Trinidad and Tobago’s Health Minister, HE Dr. Khan, said he intends to visit Colombia to seek specialists. What is your government’s vision of what Colombia’s health sector can offer your nation?

A high level team from our Ministry of Health visited Colombia in 2013. The team visited several health institutions in Bogotá, Medellí­n, Barranquilla, and Cali to gain exposure specific to the clinical operations of high-quality medical institutions in Colombia, and to discuss the provision of low-priced medical services, the recruitment of foreign healthcare professionals, and the training of local medical practitioners. A follow up visit by our Chief Medical Officer and several consultants in the fields of cardiology, oncology, and pathology is currently being planned. Colombia has been interested in developing health linkages with Trinidad and Tobago, and we welcome the opportunity to partner with Colombia as my government strives to provide quality and affordable healthcare to our citizens.

Last year, Colombia’s Foreign Relations Minister, HE Holguin, agreed to convene a meeting of airlines to examine the prospects of enhancing air links in the wider Caribbean and South America. How is Trinidad and Tobago advancing toward better air links with its Latin American partners, and what benefits do you see in linking with Colombia?

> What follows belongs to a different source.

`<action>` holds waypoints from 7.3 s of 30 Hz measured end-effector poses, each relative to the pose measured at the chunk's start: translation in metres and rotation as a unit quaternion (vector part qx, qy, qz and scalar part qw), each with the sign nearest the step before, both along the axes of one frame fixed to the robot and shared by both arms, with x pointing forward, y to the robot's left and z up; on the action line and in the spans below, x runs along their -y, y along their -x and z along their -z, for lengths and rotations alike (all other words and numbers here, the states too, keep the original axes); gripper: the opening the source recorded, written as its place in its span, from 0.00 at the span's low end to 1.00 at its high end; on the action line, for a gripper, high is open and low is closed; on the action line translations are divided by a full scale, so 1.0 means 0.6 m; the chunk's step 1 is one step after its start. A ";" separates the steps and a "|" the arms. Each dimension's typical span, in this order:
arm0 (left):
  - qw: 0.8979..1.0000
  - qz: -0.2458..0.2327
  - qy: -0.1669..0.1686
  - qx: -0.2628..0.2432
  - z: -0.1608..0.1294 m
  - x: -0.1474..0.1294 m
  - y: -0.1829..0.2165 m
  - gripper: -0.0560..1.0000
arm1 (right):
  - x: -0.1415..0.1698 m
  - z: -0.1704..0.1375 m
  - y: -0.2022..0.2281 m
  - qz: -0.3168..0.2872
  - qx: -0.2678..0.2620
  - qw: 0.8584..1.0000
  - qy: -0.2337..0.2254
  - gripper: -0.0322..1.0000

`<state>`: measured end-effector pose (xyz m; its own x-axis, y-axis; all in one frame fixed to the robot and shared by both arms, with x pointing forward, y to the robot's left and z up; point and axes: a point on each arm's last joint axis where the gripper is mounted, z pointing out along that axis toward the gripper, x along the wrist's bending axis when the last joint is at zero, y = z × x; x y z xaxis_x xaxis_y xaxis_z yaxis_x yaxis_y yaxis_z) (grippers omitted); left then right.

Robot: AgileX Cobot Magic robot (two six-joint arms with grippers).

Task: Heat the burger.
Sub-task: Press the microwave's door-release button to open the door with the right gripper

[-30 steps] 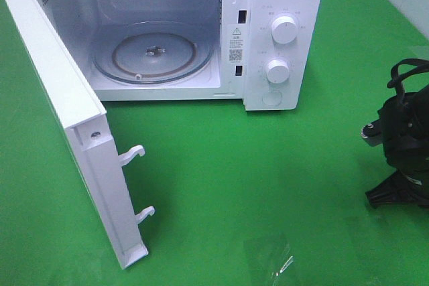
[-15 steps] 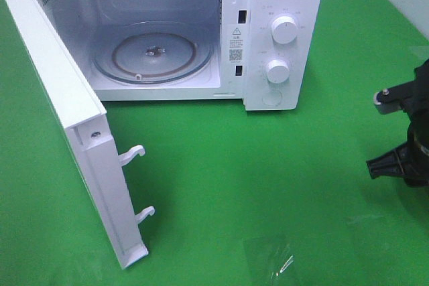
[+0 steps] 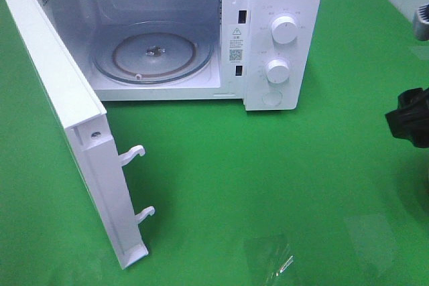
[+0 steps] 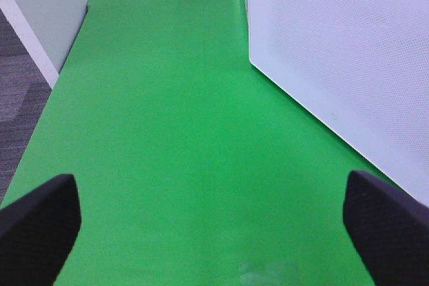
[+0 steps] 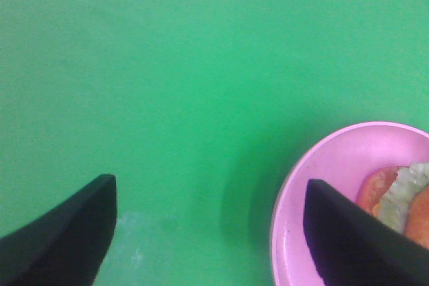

In June 2013, consultations on airline connectivity were held in Santo Domingo in the context of the Association of Caribbean States (ACS). Trinidad and Tobago’s Minister of Foreign Affairs was present at the meeting. Discussions centered on the potentially great synergies between our local national airline, Caribbean Airlines (CAL), and AVIANCA, which could be beneficial to Colombia and Trinidad and Tobago as well as Latin America and the Caribbean. Officials from CAL and AVIANCA have agreed to examine potential scenarios for fares, schedules, payloads, new routes, and/or sharing existing routes. With my government’s initiative to aggressively target the emerging markets of Latin America, improved air links with Colombia would offer another incentive for potential investors.